Would you please transcribe the records below from the line with "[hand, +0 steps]" through their final line, exactly and with no other lines?

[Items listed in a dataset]
=======

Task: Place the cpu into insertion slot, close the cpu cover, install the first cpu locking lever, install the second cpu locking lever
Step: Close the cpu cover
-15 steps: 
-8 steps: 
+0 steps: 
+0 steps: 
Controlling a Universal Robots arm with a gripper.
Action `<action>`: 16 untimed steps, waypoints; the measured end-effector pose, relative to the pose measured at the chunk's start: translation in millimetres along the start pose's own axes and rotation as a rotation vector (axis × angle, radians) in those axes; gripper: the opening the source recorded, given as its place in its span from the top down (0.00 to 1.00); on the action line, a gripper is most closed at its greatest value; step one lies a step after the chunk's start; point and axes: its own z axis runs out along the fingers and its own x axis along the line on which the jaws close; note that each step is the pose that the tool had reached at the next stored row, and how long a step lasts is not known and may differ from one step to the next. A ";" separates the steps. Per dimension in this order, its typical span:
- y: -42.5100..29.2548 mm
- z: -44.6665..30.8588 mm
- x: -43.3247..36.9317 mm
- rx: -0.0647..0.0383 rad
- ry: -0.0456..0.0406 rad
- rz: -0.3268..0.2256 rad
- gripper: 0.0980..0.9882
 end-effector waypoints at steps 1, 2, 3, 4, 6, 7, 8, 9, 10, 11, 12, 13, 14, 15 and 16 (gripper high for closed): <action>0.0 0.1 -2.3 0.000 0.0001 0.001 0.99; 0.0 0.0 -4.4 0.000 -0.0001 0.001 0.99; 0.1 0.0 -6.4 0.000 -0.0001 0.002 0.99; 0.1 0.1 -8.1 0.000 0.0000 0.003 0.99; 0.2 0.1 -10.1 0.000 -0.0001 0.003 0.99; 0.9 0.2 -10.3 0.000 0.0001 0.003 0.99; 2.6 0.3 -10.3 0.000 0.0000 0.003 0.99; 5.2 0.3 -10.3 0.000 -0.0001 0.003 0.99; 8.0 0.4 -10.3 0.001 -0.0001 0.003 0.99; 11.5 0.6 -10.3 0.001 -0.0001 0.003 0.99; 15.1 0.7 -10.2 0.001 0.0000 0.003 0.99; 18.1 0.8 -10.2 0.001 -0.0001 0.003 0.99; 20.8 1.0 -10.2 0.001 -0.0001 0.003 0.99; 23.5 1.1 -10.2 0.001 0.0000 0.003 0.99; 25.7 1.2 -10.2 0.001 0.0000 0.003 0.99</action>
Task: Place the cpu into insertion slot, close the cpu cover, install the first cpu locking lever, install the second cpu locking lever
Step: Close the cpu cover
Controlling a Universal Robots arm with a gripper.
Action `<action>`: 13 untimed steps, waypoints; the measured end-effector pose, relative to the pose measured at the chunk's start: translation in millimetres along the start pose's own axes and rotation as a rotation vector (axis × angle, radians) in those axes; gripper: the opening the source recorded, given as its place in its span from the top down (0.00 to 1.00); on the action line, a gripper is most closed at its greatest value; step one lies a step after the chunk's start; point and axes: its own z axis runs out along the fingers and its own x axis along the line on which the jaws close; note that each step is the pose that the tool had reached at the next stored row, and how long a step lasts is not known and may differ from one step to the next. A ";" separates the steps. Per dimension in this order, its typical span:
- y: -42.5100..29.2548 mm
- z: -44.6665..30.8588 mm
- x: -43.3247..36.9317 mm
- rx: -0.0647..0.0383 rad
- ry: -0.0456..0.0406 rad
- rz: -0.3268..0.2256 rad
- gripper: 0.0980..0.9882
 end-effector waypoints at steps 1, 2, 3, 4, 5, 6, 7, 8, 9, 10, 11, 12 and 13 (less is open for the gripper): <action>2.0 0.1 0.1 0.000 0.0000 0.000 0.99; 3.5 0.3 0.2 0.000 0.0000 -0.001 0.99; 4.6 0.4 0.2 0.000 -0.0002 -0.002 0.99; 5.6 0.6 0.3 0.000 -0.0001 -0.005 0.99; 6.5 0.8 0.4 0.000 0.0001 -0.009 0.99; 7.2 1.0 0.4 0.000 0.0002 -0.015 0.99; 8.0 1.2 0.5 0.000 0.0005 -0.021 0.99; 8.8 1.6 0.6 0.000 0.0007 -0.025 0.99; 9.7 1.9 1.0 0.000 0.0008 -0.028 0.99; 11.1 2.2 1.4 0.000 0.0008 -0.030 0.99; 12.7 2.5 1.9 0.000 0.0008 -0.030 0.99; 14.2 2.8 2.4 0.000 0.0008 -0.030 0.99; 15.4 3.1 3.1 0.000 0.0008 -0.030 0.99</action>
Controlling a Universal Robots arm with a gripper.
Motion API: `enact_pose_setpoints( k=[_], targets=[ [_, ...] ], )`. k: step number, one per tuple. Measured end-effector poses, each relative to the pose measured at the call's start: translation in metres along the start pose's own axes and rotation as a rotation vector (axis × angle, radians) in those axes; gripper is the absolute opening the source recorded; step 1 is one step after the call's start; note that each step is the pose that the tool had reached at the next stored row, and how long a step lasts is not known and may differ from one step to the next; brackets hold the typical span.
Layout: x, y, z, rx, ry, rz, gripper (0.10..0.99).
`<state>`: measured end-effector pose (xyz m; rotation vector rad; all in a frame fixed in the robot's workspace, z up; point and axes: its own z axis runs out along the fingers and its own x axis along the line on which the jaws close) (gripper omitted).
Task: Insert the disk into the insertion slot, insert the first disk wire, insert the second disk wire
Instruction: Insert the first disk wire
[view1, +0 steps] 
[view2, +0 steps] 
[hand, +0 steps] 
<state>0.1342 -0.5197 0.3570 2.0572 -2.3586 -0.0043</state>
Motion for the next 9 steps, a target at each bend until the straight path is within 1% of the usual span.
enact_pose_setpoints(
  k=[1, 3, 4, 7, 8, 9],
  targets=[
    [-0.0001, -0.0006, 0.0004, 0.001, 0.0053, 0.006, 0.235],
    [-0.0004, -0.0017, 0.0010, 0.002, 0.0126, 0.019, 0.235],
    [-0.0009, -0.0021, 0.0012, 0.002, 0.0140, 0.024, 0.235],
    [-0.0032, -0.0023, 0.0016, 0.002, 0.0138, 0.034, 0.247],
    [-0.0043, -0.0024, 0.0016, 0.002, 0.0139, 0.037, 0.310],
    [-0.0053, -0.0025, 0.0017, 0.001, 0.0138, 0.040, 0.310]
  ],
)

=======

→ **Written solution**
[hand, +0 steps] 
<state>0.1342 -0.5197 0.3570 2.0572 -2.3586 -0.0043</state>
Motion for the next 9 steps, a target at each bend until the straight path is within 1% of the usual span.
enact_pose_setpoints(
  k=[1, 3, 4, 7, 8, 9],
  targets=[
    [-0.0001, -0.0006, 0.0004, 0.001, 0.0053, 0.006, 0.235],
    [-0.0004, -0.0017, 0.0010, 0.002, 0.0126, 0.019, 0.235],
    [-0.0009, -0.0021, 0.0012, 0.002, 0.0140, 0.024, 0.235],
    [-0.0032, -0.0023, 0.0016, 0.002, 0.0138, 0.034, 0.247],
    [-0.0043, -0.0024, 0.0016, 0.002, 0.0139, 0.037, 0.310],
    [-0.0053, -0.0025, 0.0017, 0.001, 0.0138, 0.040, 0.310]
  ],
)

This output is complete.